▶ _Work required_: A single stretch of the material below is to be transcribed exactly, starting at the line with "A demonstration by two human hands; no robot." and ending after the line with "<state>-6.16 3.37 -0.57".

BEGIN Data extract

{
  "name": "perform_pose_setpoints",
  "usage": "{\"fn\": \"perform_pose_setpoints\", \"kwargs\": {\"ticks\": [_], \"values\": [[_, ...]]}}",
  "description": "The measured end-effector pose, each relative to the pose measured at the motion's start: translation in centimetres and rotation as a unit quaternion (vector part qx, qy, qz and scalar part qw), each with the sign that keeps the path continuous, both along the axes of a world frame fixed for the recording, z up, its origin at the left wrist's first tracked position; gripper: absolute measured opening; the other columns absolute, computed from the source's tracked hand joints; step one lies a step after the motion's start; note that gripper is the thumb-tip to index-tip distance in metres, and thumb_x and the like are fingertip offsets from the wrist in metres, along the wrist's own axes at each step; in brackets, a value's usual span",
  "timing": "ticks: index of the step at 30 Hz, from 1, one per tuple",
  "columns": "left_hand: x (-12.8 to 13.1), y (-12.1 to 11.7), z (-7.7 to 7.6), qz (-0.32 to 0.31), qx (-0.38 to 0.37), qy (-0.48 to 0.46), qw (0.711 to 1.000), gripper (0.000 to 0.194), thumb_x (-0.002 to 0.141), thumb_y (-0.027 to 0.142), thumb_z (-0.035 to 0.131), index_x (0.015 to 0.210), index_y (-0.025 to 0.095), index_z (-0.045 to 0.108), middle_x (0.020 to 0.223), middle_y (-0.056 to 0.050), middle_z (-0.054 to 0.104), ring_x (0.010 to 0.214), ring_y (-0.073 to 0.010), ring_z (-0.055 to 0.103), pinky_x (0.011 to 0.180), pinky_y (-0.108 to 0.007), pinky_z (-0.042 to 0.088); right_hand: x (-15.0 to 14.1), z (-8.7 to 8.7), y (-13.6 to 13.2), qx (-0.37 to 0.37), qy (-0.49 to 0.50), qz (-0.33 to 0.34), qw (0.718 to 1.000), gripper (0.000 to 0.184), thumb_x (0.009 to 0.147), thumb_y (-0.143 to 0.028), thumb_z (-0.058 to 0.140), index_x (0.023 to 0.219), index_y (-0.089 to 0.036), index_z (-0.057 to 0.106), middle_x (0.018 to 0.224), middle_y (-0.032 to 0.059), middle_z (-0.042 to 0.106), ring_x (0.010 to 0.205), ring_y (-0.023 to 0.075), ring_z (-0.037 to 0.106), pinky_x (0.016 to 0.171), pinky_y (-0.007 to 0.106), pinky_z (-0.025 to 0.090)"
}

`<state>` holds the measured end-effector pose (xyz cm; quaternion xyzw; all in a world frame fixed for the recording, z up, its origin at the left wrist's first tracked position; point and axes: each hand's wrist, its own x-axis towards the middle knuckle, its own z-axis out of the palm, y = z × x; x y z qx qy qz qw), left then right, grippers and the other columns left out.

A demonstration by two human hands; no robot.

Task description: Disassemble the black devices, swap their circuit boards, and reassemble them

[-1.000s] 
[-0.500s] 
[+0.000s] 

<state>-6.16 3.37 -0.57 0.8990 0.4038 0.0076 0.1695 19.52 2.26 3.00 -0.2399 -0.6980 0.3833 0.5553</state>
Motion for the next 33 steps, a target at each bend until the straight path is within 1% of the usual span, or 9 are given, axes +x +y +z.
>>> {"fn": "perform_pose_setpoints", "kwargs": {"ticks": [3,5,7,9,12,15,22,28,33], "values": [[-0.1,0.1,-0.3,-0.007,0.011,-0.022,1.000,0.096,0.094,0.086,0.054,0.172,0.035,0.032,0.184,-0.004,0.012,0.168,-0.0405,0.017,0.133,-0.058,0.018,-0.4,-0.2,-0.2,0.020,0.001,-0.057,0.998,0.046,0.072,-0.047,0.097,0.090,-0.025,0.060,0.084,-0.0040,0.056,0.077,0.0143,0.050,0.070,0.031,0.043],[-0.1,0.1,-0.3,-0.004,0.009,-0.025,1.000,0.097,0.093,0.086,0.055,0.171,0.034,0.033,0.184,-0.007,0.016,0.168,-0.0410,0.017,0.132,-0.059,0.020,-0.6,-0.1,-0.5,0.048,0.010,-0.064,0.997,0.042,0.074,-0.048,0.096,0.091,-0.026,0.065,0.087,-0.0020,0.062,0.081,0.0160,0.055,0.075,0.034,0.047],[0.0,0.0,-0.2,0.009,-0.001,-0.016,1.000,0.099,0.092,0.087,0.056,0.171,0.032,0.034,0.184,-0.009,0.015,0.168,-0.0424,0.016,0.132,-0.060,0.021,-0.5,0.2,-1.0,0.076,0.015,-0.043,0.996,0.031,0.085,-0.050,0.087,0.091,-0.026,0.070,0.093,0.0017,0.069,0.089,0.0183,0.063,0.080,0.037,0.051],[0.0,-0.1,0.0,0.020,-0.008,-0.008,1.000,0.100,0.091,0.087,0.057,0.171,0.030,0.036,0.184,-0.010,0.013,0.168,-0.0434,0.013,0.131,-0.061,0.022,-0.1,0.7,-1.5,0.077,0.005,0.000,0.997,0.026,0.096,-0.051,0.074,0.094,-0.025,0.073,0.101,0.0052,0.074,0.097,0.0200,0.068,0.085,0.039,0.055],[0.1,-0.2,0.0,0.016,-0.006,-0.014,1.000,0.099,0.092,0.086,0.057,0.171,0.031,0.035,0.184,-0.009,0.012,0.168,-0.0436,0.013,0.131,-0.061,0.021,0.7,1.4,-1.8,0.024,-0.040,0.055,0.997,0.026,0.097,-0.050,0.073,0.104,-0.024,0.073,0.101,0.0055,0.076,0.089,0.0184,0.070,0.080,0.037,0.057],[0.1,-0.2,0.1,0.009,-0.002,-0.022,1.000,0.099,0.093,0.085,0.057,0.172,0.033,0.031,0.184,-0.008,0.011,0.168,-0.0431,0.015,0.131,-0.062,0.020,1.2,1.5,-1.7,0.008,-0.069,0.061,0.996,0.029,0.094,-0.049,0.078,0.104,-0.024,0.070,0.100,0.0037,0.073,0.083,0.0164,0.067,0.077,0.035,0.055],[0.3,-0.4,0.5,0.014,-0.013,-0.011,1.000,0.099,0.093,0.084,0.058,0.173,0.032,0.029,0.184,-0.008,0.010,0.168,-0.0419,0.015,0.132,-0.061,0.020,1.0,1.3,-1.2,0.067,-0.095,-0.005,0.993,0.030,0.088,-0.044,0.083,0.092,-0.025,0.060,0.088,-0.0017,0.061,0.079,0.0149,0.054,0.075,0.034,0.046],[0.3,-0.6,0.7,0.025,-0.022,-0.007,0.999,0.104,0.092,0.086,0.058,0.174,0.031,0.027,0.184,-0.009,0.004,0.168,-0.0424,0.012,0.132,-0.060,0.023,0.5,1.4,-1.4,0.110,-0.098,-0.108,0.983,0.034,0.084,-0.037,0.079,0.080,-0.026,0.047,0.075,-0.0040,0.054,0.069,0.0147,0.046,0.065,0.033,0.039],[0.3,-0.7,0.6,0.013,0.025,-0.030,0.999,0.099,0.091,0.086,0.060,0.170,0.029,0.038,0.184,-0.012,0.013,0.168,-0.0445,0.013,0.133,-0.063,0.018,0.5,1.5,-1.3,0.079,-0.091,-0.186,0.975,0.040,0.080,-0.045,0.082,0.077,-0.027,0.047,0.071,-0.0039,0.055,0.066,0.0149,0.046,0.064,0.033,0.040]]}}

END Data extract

▶ _Reply to the exercise_:
A demonstration by two human hands; no robot.

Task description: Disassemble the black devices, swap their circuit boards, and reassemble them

[-1.000s] 
[-0.500s] 
[+0.000s] 

<state>-6.16 3.37 -0.57 0.8990 0.4038 0.0076 0.1695 19.52 2.26 3.00 -0.2399 -0.6980 0.3833 0.5553</state>

The exercise was answered in full.